Auditing operation No. 04/10

State Budget funds earmarked for The National Programme Sport for All


The auditing operation was included in the Annual Audit Plan of the Supreme Audit Office (hereinafter referred to as “SAO”) for the year 2004 under No. 04/10. The auditing operation was managed and audit conclusion drawn up by Ms. Zdeňka Profeldová, the Member of the SAO.

The aim of the audit was to examine the management of the investment and non-investment State Budget funds earmarked for The National Programme Sport for All.

The audited period covered the years 2001 to 2003 as well as previous periods in case of relevant connections and the periods up to the conclusion of the audit.

The audited bodies were the Ministry of Education, Youth and Sport (hereinafter referred to as “MEYS”), The Czech Sokol Organisation, The Czech Sports Association, The Czech Association of Sport for All, The Auto Club of the Czech Republic and The Association of Technical Sports and Activities.

From 2001 to 2003, projects implementing The National Programme Sport for All were financed from the MEYS budget chapter. The total amount was CZK 2,389,849,000, with most of the state support – CZK 1,485,286,000 – taking the form of investment subsidies for the sport facilities construction and renovation.

Besides the MEYS budget chapter, budget chapter 398 – General Treasury Administration was also used to finance civic associations’ investment projects. During 2003, finances were released from budget chapter 398 for specifically designated investment projects on the basis of approved initiatives brought by parliamentary deputies. CZK 366,100,000 was expended in this way from the Universal Treasury Administration in 2003. This system of multi-source financing of investment projects meant that responsibility was fragmented; there was a greater risk of errors and possible duplicate financing without the possibility of appraising the social need for the investments in the given locality by means of the standard procedure for selecting projects through the MEYS and senior bodies representing civic associations.

The MEYS did not have proper grasp of the actual purpose for which the subsidies were being used, as it failed in Programme V and its individual sub-programmes to specify qualitative and quantitative criteria governing the drawing of non-investment subsidies in 2002 and 2003 and failed to define in its Decisions the magnitude and itemised composition of expenses (i.e. the purpose of use of the subsidy). Subsidies provided from the State Budget on the basis of the MEYS Decisions thus took the form of an unspecified contribution to a project without any material connection to the substance of the Programme.

The MEYS failed to monitor thoroughly the use of State Budget funds by beneficiaries and compliance with the specified amount of participation by the state in projects’ actual costs.
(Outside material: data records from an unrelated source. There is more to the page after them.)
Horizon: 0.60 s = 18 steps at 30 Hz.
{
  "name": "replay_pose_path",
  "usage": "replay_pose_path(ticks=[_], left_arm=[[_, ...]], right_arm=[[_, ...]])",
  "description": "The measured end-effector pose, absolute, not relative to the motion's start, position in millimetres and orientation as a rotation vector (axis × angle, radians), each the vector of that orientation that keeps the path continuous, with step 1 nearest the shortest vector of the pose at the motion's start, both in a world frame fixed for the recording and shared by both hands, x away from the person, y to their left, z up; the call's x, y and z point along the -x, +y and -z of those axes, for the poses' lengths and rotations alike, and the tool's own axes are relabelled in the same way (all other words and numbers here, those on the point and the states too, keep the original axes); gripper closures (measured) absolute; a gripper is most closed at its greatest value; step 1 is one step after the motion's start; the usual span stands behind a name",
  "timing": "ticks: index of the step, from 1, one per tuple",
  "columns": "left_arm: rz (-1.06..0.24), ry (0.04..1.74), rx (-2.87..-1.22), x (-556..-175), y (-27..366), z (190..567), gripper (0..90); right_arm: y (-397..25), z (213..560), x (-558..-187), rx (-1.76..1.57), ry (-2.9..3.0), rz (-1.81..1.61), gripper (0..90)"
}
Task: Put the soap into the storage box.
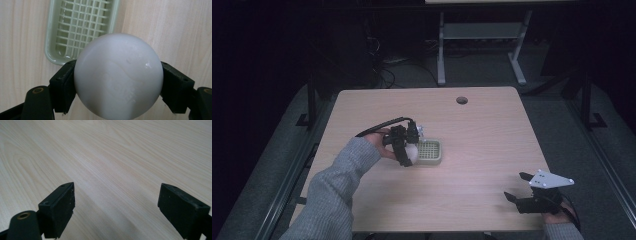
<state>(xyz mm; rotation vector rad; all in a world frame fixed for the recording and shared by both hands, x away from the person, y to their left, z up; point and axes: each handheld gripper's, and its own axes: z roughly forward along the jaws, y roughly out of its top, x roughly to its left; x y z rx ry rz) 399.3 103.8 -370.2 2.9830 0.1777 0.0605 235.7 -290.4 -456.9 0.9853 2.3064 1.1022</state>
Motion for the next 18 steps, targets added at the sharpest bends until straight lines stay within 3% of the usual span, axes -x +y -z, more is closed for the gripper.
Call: replay_pose_path(ticks=[18], left_arm=[[-0.079, 0.139, -3.007, -416.0, 78.7, 360.6, 23.6]], right_arm=[[-290.2, 456.3, -236.3, -0.983, 2.298, -1.117, 13.7]])
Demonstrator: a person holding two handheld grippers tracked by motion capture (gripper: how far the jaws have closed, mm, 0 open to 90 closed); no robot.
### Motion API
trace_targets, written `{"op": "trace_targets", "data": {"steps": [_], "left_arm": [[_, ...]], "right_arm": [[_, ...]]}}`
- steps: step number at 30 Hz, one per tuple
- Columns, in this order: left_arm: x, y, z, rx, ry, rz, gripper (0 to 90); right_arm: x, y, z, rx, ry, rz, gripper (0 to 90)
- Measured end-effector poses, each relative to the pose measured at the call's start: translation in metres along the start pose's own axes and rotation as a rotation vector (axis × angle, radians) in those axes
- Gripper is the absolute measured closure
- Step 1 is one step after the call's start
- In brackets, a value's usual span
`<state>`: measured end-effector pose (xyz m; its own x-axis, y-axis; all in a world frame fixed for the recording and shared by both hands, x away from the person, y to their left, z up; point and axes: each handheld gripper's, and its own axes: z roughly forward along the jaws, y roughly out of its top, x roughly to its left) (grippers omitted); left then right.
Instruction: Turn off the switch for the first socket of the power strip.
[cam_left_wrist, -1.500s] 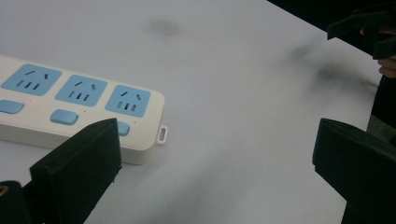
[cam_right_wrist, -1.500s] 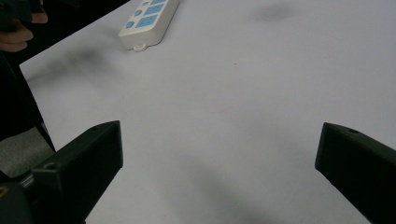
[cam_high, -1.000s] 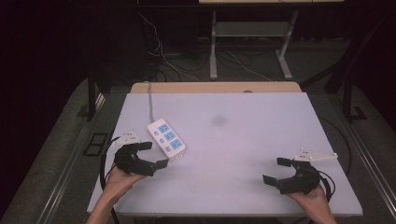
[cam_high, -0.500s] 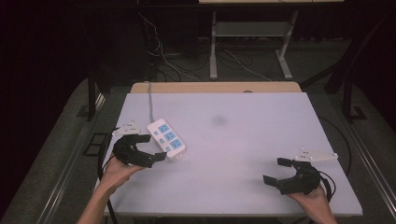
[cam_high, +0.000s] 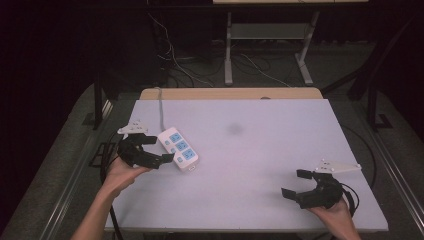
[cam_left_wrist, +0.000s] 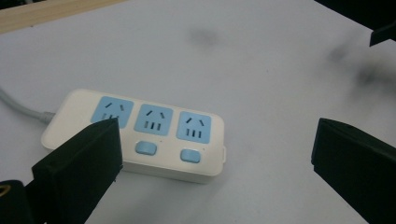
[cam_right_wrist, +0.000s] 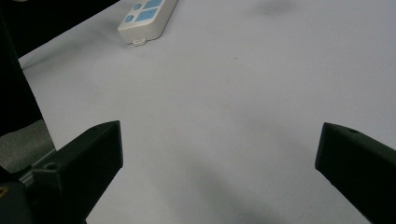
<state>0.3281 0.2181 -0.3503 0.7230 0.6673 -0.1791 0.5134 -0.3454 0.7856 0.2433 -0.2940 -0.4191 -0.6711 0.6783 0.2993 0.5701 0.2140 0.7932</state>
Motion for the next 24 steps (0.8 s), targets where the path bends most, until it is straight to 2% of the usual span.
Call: {"op": "trace_targets", "data": {"steps": [7, 24], "left_arm": [[0.016, 0.005, 0.0, -0.013, 0.025, -0.028, 1.0], [0.046, 0.014, 0.008, 0.032, 0.069, -0.06, 3.4]], "right_arm": [[0.0, 0.0, 0.001, -0.001, 0.002, -0.001, 0.6], [0.0, 0.0, 0.002, 0.009, 0.006, -0.001, 0.6]]}}
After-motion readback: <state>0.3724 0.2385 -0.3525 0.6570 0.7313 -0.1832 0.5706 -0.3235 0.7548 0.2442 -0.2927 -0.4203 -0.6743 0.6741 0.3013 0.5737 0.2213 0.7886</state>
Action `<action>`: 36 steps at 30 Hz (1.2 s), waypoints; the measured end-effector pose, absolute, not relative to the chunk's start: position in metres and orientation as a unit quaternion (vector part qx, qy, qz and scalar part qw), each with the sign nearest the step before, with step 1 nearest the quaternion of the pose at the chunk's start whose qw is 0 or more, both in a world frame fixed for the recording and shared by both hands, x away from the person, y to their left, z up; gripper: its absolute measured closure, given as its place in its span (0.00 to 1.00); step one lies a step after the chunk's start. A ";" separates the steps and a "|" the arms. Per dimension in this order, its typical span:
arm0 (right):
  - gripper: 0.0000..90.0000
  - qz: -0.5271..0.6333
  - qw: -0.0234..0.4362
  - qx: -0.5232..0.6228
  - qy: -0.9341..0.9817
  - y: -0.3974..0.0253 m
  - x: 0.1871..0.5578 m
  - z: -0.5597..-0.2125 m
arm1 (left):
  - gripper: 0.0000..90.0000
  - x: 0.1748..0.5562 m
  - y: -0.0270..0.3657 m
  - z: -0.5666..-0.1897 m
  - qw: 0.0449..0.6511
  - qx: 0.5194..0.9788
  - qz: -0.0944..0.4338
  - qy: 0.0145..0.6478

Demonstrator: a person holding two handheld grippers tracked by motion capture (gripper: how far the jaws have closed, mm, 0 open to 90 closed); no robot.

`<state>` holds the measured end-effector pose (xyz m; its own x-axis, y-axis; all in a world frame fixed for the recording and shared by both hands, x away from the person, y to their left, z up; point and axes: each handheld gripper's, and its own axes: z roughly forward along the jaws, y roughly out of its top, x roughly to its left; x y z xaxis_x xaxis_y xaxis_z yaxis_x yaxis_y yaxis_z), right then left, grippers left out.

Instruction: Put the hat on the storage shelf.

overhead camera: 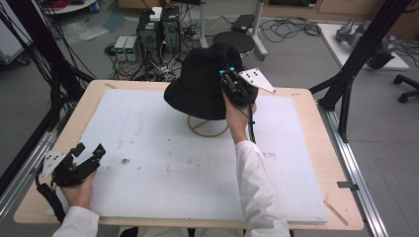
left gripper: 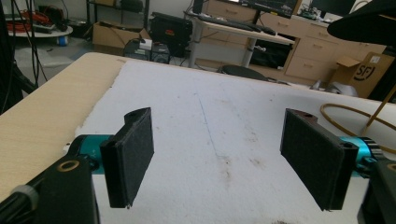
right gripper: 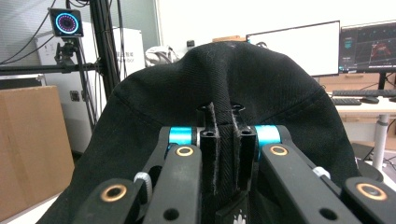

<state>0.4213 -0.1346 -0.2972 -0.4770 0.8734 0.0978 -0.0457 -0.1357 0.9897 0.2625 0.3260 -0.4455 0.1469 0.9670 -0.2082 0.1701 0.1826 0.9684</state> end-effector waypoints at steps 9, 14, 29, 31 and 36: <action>0.93 0.651 0.341 0.375 0.564 -0.137 0.420 -0.297 | 0.29 0.262 0.326 -0.445 0.547 0.523 0.363 0.543; 0.81 0.658 0.331 0.375 0.563 -0.140 0.420 -0.296 | 0.29 0.261 0.325 -0.445 0.548 0.524 0.364 0.541; 0.45 0.668 0.341 0.388 0.536 -0.169 0.405 -0.279 | 0.29 0.261 0.321 -0.444 0.553 0.525 0.360 0.537; 0.43 0.667 0.343 0.387 0.536 -0.175 0.402 -0.276 | 0.29 0.261 0.320 -0.444 0.553 0.525 0.360 0.537; 0.35 0.661 0.350 0.386 0.540 -0.191 0.391 -0.270 | 0.29 0.261 0.320 -0.444 0.553 0.525 0.361 0.537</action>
The beneficiaries (umbrella civic associations) failed to duly monitor whether the affiliated entities or organisational units used the non-investment subsidies for the specified purpose and project. The reporting of how the subsidies were used was merely formal in many cases.

In some cases, the beneficiaries of the investment subsidies did not proceed in accordance with Decree No. 40/2001 Coll. or with other legal regulations, in particular Act No. 199/1994 Coll., on public procurement.